NSW DPI sent a letter to 60 commercial fishers in the Hawkesbury River updating them on the POMS outbreak and advising decontamination procedures if moving between estuaries. A formal Quarantine Order for Brisbane Water was made to prevent the movement of oysters or oyster farming equipment. DPI also updated its website with additional times lines, maps and decontamination information, and a POMS Industry update was provided to the NSW Farmers Association.

Richard Whittington and Olivia Evans complied records of oyster samples collected during 2012 from the Hawkesbury River as part of FRDC projects 2011-053 and 2012-032. These samples may be able to be used to determine the time of arrival of the virus in Mullet Creek.
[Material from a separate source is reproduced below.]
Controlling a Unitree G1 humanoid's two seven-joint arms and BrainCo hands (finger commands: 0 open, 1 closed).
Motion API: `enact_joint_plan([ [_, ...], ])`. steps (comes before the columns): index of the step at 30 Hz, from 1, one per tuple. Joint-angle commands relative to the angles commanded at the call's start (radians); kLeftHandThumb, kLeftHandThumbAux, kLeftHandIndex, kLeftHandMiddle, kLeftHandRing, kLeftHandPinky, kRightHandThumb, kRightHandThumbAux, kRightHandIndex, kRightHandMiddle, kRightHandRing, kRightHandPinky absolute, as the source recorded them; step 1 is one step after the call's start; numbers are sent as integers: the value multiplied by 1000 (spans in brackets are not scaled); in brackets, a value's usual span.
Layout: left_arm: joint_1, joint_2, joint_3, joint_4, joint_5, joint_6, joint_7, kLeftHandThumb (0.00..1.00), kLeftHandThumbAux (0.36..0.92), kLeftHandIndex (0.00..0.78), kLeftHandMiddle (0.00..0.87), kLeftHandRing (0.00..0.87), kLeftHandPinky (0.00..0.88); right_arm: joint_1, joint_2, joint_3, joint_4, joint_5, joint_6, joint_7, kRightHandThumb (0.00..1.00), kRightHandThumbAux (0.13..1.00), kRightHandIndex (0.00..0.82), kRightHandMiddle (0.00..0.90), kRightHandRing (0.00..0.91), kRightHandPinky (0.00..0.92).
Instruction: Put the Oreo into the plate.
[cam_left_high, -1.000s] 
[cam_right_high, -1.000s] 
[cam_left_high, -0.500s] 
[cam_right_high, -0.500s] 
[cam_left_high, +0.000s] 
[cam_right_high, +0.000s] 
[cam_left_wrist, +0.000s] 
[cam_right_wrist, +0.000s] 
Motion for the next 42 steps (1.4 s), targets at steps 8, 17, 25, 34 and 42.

Day 17 – Wednesday 6th February

DPI sent an e-mail to 35,000 recreational fishers updating them on the POMS outbreak and advising decontamination procedures if moving from the Hawkesbury River, Georges River and Port Jackson to another estuary. The DPI Executive Director of Fisheries met with Broken Bay Oysters Association.

DPI convened a meeting of growers at Karuah at 6pm. The agenda included a summary of the Hawkesbury River POMS outbreak, management of POMS (Brisbane Waters closure, decontamination procedures for the industry, PSFI hatchery protocols), what will happen if POMS is detected in another estuary, obligation to notify NSW DPI of mortalities, testing and surveillance, quarantine orders and a questions and answer session.

At the University of Sydney Olivia Evans, Vickie Patton and Natalie Schiller commenced processing of archival samples from the Hawkesbury river, and water samples collected earlier.